Nel frattempo il premier irakeno Al-Abadi ha chiesto all’Italia di accelerare l’invio delle truppe per proteggere la diga di Mosul. Come ha fatto a vincere le obiezioni di parte del suo stesso governo?
Evidentemente sono venute meno le resistenze dei gruppi sciiti che si opponevano all’invio di truppe italiane e che rivendicavano a sé la difesa di quella diga. Molto probabilmente il governo irakeno ha risolto questo problema.
Veniamo alla Libia. Come sta evolvendo la situazione?
La situazione in Libia è molto incerta. Fino a quando non si riesce a mettere in piedi un governo di unità nazionale, sarà molto difficile presentare una richiesta di intervento internazionale. Dal punto di vista della legalità internazionale solo questo governo può richiedere un intervento che sia legittimo. Se d’altra parte questo governo non riesce nemmeno a farsi votare la fiducia dal Parlamento di Tobruk, che in teoria dovrebbe essere quello più vicino alle istanze occidentali, significa che siamo ancora in alto mare.
E’ uno stallo dal quale è possibile uscire?
La vedo difficile. Il rischio è quello di trovarsi con tre esecutivi, nessuno dei quali governa effettivamente. Questa è la situazione in questo momento, e per qualsiasi intervento sia politico sia militare tutto viene rinviato sine die. La cosa ancora più grave per l’Italia è che ha puntato tutto sulla creazione del governo di unità nazionale per avere un ruolo politico e militare.
Come ne esce il nostro Paese?
Non molto bene. Non dimentichiamoci che l’Italia avrebbe dovuto essere la madrina di questo governo, aiutandolo ad arrivare a Tripoli e garantendo la sicurezza ai suoi membri. In questo momento però il governo non è riconosciuto né ratificato da nessuno degli attori libici, ed è quindi anche molto difficile riuscire a insediarlo a Tripoli perché non ha nessun diritto legale a farlo. Quello di unità nazionale sembra quindi il più debole dei tre governi che in questo momento si contendono il potere.
La compagine che fa capo al generale Haftar è stata esclusa dal governo di unità nazionale. Perché questa scelta?

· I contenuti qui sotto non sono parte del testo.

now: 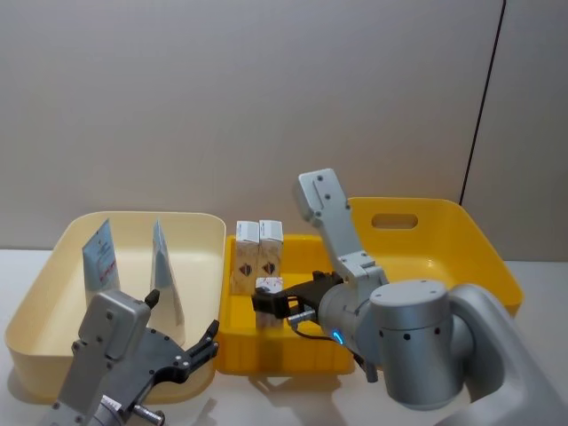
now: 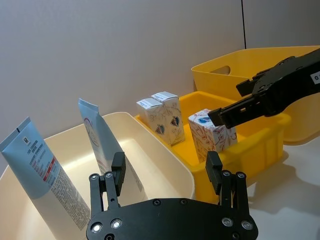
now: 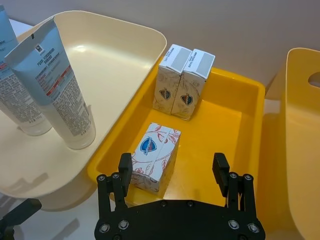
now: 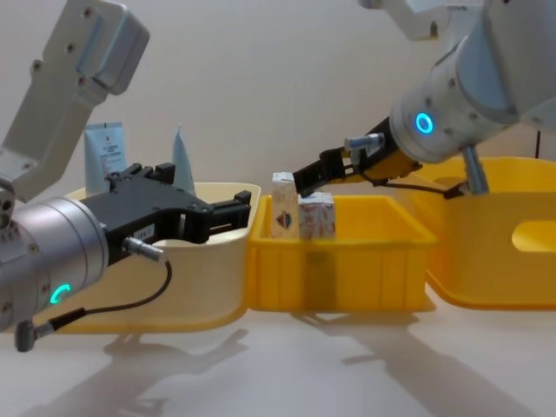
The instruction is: Bimanual collaborative sorting of washing and personal care products
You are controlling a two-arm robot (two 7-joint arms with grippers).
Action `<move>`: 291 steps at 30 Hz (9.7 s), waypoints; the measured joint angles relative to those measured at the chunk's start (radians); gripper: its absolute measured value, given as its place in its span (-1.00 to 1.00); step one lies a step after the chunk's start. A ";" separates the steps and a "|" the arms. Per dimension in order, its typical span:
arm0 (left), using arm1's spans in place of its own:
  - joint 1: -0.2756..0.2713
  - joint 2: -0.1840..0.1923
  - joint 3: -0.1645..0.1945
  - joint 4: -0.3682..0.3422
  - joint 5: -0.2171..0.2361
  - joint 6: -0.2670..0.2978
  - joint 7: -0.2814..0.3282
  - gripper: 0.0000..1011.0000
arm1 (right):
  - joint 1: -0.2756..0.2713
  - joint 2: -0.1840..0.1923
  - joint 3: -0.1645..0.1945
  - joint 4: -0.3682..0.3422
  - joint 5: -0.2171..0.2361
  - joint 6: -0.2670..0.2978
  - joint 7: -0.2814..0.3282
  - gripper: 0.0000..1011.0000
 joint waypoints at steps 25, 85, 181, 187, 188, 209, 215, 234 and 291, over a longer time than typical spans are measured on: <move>0.000 0.000 0.000 0.000 0.000 0.000 0.000 0.98 | 0.006 -0.042 0.000 0.096 -0.016 -0.065 0.009 0.98; 0.000 0.000 0.000 0.000 0.000 0.000 0.000 0.98 | 0.013 -0.116 0.042 0.225 -0.052 -0.197 -0.047 -0.19; 0.000 0.000 0.000 0.000 0.000 0.000 0.000 0.98 | 0.216 -0.007 0.169 0.320 -0.247 -0.303 -0.134 -0.12; 0.000 0.000 0.000 0.000 0.000 0.000 0.000 0.98 | 0.219 -0.010 0.167 0.330 -0.250 -0.297 -0.133 0.21; 0.000 0.000 0.000 0.000 0.000 0.000 0.000 0.98 | 0.219 -0.011 0.167 0.331 -0.251 -0.297 -0.132 0.24; 0.009 0.010 -0.013 -0.020 0.005 0.007 0.006 0.98 | 0.222 -0.014 0.165 0.343 -0.254 -0.291 -0.129 0.98; 0.033 0.031 -0.041 -0.064 0.016 0.027 0.029 0.98 | 0.222 -0.014 0.165 0.344 -0.254 -0.291 -0.129 0.98; 0.122 0.076 -0.170 -0.156 -0.031 0.057 0.069 0.98 | 0.222 -0.015 0.165 0.346 -0.254 -0.291 -0.130 0.98; -0.202 0.026 -0.181 0.318 -0.137 0.076 -0.250 0.98 | 0.222 -0.015 0.165 0.346 -0.254 -0.291 -0.130 0.98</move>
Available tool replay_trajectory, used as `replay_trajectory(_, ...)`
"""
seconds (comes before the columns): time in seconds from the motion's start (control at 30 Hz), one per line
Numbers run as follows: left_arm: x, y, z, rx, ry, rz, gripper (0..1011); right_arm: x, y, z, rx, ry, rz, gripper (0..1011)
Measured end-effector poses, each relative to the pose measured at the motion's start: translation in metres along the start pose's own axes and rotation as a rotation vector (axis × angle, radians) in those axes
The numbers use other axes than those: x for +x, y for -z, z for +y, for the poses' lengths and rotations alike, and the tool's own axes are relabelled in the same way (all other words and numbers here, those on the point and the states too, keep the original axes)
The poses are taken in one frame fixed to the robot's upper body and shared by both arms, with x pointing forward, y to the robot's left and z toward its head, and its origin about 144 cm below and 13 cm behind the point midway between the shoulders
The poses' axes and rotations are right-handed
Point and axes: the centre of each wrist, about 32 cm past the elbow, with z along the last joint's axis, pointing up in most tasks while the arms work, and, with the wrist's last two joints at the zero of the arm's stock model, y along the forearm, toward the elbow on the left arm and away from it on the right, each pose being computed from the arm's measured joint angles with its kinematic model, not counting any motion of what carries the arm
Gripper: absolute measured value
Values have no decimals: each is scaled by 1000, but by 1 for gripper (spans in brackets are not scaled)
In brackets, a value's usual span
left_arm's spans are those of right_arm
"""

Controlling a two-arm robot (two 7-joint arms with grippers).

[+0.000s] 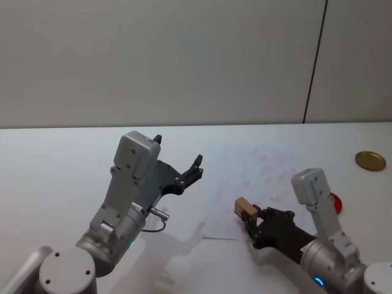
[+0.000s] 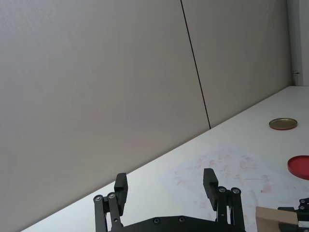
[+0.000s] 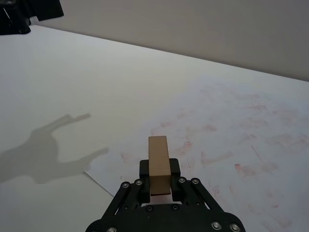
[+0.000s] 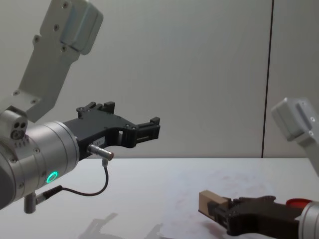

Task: Use the one hand to pick up the stamp and affix it onto the A4 paper.

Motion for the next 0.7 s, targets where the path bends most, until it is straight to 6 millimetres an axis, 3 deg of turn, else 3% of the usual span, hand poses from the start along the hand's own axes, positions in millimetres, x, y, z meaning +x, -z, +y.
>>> replay_trajectory(0.7, 0, 0, 0, 0, 0, 0, 993, 4, 1, 6, -72, -7, -13, 218)
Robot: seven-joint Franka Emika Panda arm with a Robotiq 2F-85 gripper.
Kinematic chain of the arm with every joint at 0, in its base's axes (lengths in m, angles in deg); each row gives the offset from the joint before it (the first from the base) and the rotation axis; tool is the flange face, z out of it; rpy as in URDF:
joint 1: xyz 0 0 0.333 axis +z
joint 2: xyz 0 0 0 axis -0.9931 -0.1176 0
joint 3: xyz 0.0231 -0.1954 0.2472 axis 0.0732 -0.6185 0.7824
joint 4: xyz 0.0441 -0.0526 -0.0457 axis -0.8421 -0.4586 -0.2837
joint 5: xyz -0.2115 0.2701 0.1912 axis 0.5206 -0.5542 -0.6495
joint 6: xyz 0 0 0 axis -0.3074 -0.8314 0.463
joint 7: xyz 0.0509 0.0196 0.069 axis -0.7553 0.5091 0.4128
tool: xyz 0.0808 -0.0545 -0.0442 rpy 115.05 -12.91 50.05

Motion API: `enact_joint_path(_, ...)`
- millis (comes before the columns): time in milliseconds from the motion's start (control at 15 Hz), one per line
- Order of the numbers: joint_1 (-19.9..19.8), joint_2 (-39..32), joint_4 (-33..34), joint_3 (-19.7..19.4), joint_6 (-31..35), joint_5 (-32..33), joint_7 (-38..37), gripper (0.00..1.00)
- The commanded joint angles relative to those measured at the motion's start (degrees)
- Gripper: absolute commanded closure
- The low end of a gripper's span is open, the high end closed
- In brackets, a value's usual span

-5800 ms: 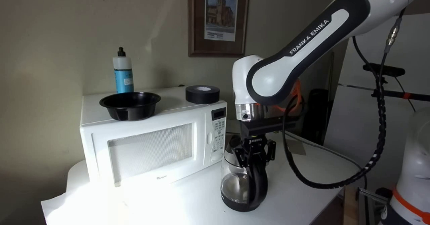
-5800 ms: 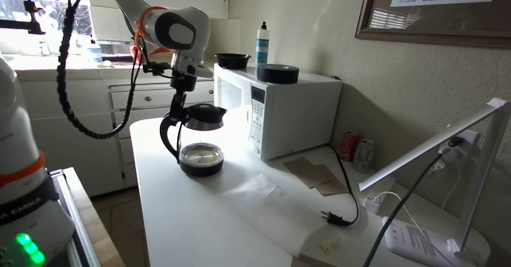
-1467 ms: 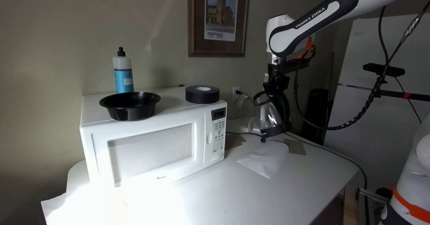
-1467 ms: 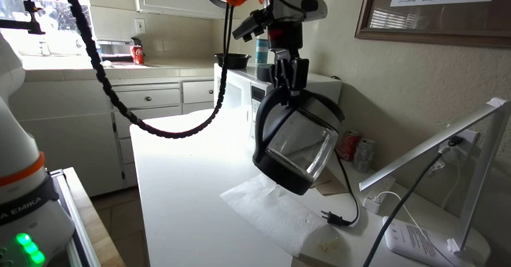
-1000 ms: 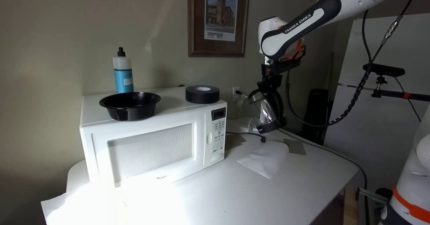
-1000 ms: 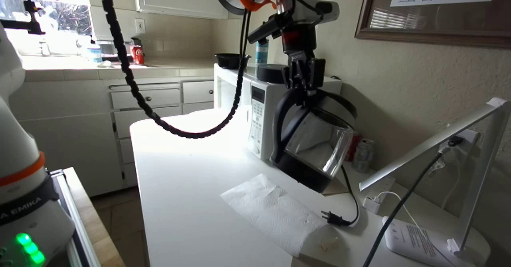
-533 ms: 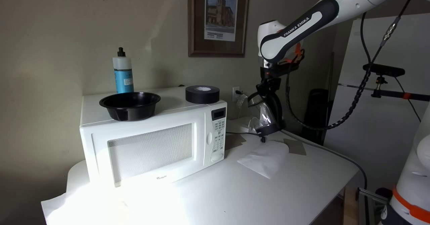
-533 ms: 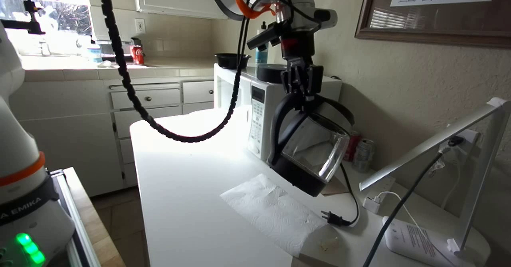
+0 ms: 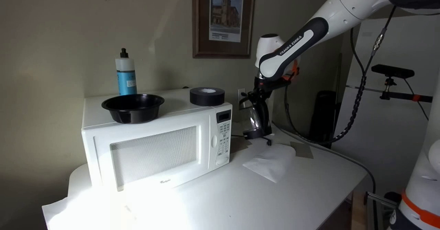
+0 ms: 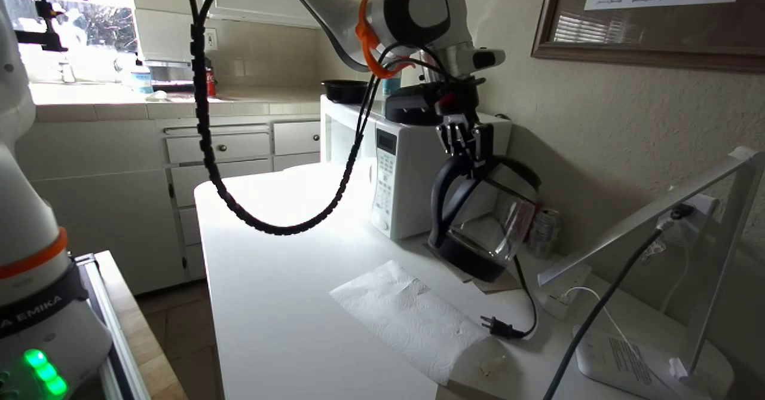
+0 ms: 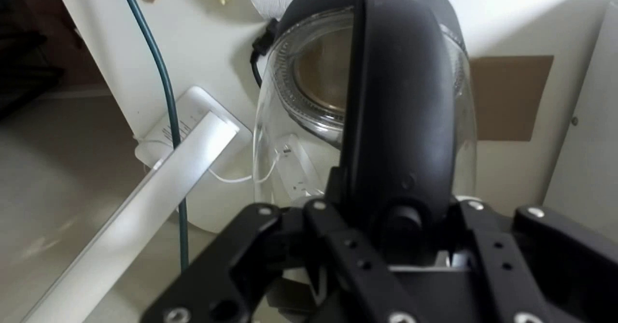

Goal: Move the kettle to the back left side of the table.

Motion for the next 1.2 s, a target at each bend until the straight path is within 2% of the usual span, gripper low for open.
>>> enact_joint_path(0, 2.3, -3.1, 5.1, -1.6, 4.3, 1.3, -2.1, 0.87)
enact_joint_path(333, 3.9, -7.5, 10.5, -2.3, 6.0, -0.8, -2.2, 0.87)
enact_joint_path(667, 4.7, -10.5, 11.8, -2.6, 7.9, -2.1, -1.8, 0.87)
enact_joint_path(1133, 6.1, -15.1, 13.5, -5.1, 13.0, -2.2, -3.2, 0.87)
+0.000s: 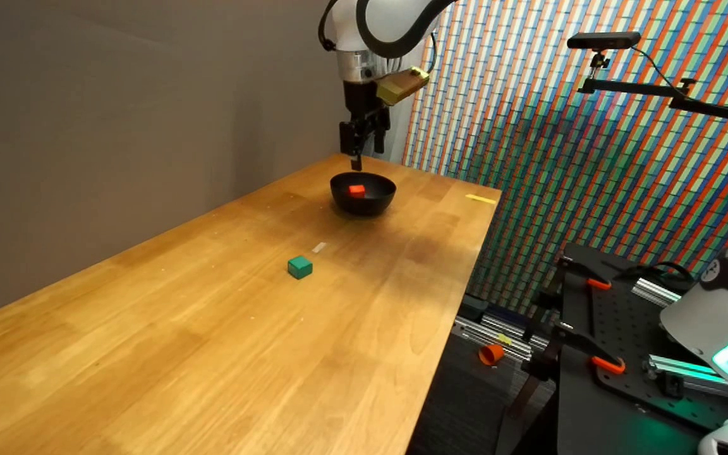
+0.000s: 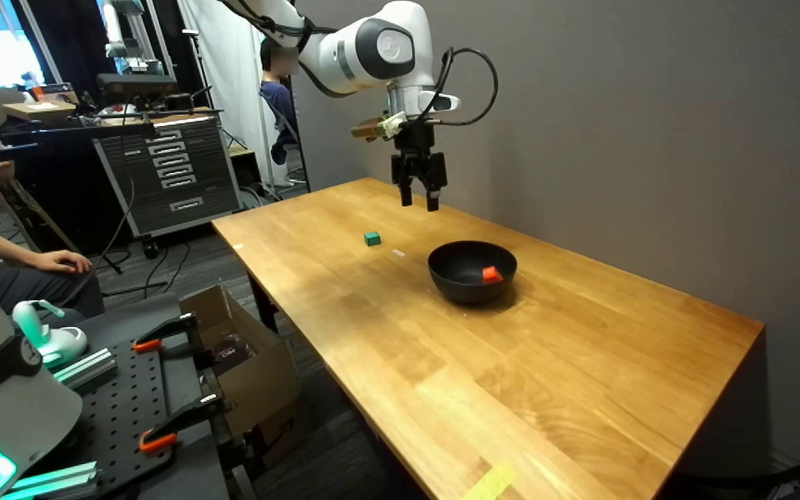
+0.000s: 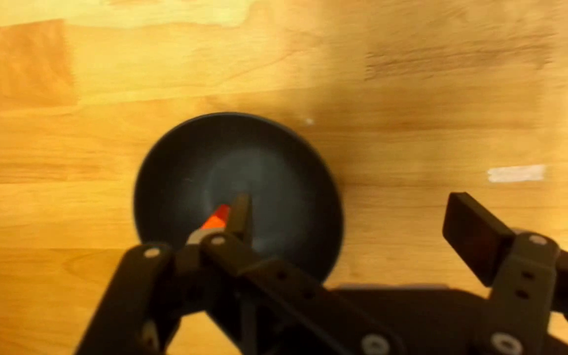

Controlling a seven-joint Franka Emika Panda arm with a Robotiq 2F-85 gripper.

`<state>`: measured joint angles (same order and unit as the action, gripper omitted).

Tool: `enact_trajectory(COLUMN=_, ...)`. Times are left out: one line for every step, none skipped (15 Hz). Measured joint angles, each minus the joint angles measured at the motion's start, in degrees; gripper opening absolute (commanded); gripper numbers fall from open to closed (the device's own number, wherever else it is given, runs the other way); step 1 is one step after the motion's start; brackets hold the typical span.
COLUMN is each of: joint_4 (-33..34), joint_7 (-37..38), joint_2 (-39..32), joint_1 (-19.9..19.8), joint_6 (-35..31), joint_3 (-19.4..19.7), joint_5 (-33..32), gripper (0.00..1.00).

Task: Put the blocks in the bowl

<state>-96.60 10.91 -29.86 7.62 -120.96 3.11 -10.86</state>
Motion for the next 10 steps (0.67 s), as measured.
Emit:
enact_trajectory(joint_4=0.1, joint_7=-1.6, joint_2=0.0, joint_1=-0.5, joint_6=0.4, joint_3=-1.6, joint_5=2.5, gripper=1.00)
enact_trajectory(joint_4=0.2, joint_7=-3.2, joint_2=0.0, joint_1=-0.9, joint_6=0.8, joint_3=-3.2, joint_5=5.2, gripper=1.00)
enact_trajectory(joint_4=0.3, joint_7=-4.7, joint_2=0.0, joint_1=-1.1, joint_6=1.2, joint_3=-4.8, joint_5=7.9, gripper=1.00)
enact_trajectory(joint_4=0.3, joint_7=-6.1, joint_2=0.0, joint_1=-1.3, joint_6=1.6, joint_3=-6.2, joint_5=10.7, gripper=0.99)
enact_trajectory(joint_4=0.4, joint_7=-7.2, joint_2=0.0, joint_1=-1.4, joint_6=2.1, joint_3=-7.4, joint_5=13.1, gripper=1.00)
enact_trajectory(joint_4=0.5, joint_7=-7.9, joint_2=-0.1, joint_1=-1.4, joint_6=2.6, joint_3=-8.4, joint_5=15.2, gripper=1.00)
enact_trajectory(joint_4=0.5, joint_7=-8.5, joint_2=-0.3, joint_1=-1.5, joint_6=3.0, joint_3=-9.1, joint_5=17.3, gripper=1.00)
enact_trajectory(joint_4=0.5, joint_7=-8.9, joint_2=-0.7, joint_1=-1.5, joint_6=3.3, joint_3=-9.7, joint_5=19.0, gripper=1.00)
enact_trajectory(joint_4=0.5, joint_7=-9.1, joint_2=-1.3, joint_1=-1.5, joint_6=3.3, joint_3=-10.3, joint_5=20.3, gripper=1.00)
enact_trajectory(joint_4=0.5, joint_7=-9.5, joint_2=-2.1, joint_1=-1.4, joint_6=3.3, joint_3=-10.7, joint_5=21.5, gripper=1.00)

Quella di Haftar è una compagine divisiva per una serie di ragioni. Innanzitutto non piace alle milizie islamiste perché è l’acerrimo nemico degli islamisti stessi. Non piace ad altre componenti che non sono della Cirenaica perché ha la sua base di potere in questa regione. A molti altri non piace perché al suo interno ha molti generali e molti esponenti dell’ex regime di Gheddafi. Nel quartier generale di Haftar, molti alti ufficiali hanno ancora la divisa del vecchio esercito del Colonnello. Da molti inoltre è considerato una quinta colonna dell’Egitto.
Quindi è stato saggio estrometterlo?
No. Haftar è l’unico che dispone di un esercito efficace, e potrebbe essere quindi un alleato importante. L’Italia però ha scelto una strada diversa, che passa da Misurata e dal tentativo di comporre una serie di milizie che dovrebbero riunirsi intorno al governo di unità nazionale. Non esistendo però il governo, per il momento non esiste nemmeno l’unità delle milizie che dovrebbe garantirne la sicurezza.
Qual è la strategia dell’Isis in Libia?
L’Isis punta a fare delle proprie basi libiche l’epicentro di tutti quei volontari islamisti che arrivano dall’Africa. Si tratti di esponenti provenienti da Boko Haram in Nigeria e da Al-Shabaab in Somalia.